_Required action_
Every line below that mentions the word "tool" should be copied out.

+++

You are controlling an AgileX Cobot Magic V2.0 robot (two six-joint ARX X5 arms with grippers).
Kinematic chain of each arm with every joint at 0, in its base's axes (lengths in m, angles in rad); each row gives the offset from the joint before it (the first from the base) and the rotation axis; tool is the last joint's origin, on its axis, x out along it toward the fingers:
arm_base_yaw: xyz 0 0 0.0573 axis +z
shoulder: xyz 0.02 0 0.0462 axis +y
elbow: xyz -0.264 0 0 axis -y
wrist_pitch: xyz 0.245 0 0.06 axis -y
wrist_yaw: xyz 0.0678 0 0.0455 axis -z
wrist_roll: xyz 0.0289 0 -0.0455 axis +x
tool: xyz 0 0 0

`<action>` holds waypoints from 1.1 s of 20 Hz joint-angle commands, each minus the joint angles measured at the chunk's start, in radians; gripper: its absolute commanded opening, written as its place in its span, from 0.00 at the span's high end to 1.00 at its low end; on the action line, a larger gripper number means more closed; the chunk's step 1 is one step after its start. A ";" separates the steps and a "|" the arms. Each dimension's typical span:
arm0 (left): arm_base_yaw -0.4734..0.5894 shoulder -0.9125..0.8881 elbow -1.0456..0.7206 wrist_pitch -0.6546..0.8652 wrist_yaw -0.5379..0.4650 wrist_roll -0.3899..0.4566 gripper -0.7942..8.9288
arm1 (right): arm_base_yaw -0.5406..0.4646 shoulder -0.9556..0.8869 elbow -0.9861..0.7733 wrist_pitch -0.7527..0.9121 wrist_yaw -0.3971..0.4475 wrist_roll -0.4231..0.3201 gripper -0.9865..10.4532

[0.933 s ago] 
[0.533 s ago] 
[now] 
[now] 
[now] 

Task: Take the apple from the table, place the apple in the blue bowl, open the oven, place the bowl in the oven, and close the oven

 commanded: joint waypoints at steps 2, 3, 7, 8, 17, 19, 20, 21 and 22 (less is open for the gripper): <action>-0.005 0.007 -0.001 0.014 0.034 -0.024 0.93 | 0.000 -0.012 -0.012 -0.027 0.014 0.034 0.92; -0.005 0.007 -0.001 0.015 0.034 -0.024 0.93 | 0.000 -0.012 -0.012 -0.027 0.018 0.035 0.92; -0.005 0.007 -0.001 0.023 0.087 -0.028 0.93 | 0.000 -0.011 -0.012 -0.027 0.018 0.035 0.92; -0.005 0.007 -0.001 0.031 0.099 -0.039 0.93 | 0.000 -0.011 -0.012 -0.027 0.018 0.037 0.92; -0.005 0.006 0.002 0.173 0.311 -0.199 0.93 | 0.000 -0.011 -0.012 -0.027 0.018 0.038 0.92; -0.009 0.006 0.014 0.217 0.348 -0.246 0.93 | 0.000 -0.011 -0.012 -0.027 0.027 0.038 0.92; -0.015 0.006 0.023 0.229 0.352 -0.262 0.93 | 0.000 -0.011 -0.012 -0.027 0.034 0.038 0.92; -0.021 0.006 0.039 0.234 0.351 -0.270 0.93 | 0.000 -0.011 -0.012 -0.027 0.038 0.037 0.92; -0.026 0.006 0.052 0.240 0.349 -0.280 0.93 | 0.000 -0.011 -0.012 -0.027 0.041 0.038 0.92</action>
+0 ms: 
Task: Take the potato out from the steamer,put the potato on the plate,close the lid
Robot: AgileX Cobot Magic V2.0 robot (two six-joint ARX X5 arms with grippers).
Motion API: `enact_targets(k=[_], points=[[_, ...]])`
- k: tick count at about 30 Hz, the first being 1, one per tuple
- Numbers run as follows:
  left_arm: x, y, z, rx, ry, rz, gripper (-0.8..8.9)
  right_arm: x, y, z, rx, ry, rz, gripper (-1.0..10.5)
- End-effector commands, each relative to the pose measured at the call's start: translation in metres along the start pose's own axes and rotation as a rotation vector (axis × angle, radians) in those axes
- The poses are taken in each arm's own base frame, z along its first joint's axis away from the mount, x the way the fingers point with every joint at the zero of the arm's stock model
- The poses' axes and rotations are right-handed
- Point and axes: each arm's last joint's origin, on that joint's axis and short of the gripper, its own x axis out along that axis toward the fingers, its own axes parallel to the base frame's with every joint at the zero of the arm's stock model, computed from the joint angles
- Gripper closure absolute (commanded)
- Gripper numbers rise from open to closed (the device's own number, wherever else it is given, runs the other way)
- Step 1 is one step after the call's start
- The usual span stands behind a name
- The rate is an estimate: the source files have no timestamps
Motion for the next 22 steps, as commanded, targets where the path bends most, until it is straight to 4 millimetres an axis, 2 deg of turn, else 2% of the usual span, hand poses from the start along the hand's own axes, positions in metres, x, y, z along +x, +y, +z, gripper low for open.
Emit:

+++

_Completed task_
Kinematic chain of each arm with every joint at 0, in its base's axes (lengths in m, angles in rad); each row gives the offset from the joint before it (the first from the base) and the rotation axis; tool is the last joint's origin, on its axis, x out along it toward the fingers:
tool: xyz 0 0 0

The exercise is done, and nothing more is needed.